We summarized a few mechanisms that govern synchrony in metacommunities but these mechanisms are population centered and do not account for the rest of the ecosystem. Ecosystems are linked by flows of matter and energy (Gruber and Galloway, 2008; Gounand et al., 2018b), turning metacommunities into metaecosystems (Loreau et al., 2003; Massol et al., 2011; Guichard, 2017; Gounand et al., 2018a). Nutrient cycling strongly affects ecosystem dynamics (DeAngelis, 1992; Loreau, 1994, 2010; Quévreux et al., 2021b) and the response of local ecosystems to perturbations (Theis et al., 2022).
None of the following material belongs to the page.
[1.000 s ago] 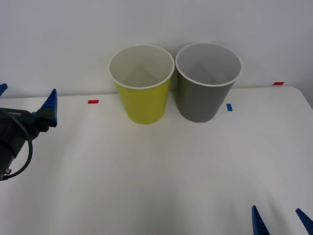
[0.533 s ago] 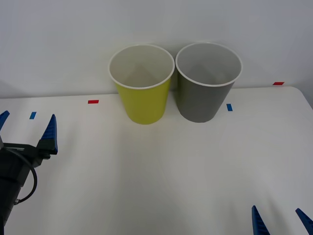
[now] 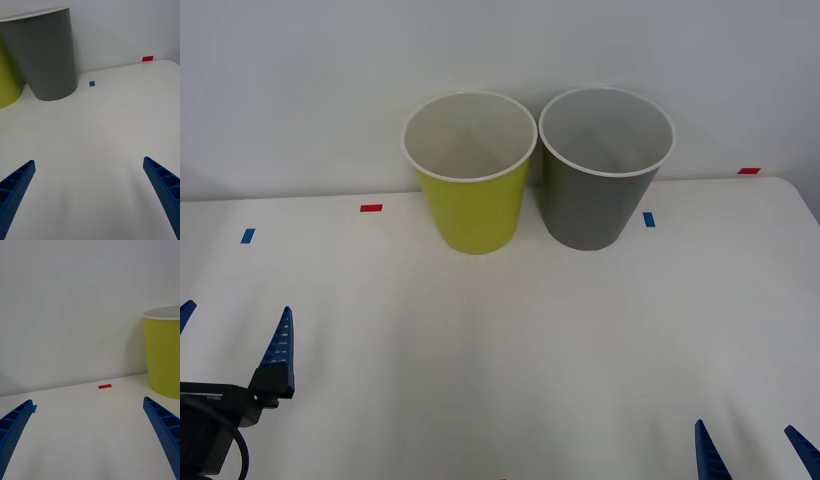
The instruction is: Put cans in the gray bin and PET bottles in the light green bin.
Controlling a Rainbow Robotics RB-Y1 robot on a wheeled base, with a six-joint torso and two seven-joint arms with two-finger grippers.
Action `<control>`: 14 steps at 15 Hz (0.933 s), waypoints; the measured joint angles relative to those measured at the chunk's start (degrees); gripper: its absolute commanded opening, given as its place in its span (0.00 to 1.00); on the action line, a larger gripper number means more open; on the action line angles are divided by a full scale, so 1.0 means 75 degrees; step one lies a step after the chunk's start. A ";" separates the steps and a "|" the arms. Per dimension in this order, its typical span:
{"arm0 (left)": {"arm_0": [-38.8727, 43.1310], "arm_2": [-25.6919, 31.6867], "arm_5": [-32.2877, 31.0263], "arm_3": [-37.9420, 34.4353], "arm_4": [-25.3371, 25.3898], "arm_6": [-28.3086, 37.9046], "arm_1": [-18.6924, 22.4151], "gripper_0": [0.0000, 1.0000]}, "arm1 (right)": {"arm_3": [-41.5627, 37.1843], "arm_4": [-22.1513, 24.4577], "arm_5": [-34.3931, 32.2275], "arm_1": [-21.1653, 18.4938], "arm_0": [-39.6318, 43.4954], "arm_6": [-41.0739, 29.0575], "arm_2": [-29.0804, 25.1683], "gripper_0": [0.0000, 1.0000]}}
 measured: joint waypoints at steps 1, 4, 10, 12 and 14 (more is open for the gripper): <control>0.0126 -0.0080 -0.0468 0.0213 -0.0086 0.0028 0.0029 1.00 | 0.0000 0.0000 0.0000 0.0000 0.0000 0.0000 0.0000 1.00; 0.0797 -0.0258 -0.1323 0.0566 -0.0406 0.0210 0.0086 1.00 | 0.0000 0.0000 0.0000 0.0000 0.0000 0.0000 0.0000 1.00; 0.1612 -0.0357 -0.1939 0.0583 -0.1239 0.1174 0.0054 1.00 | 0.0000 0.0000 0.0000 0.0000 0.0000 0.0000 0.0000 1.00; 0.1659 -0.0357 -0.1945 0.0583 -0.1261 0.1174 0.0054 1.00 | 0.0000 0.0000 0.0000 0.0000 0.0000 0.0000 0.0000 1.00; 0.1718 -0.0355 -0.1945 0.0621 -0.1275 0.1127 0.0048 1.00 | 0.0000 0.0000 0.0000 0.0000 0.0000 0.0000 0.0000 1.00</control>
Nutrient flows between ecosystems create subsidies that alter local dynamics and can be destabilizing by increasing the amplitude of biomass oscillations (Marleau et al., 2010), while the dispersal of particular trophic levels in such metaecosystems can dampen these negative effect (Leroux and Loreau, 2012; Gounand et al., 2014). However, the general response of metaecosystems to stochastic perturbations is yet to be studied.

In the context of global changes, in a world where habitat is fragmented and subject to anthropogenic perturbations, understanding the drivers of species dispersal and how spatial structure shapes the dynamics at landscape scale are crucial for conservation policies. The metacommunity framework is a powerful tool to achieve this goal because it enables us to disentangle the various mechanisms governing the synchrony of species dynamics at local and regional scales. This paper has summarized some aspects of metacomminities such as density-dependent dispersal and spatial heterogeneity, which are key to predict the response of metacommunities to perturbations. These mechanisms can be studied in isolation and their individual effects can be added up to have an insight in the response of realistic metacommunity to perturbations. Ultimately, our results help us to identify the species and the patches for which perturbations must be mitigated to improve stability at local and regional scales.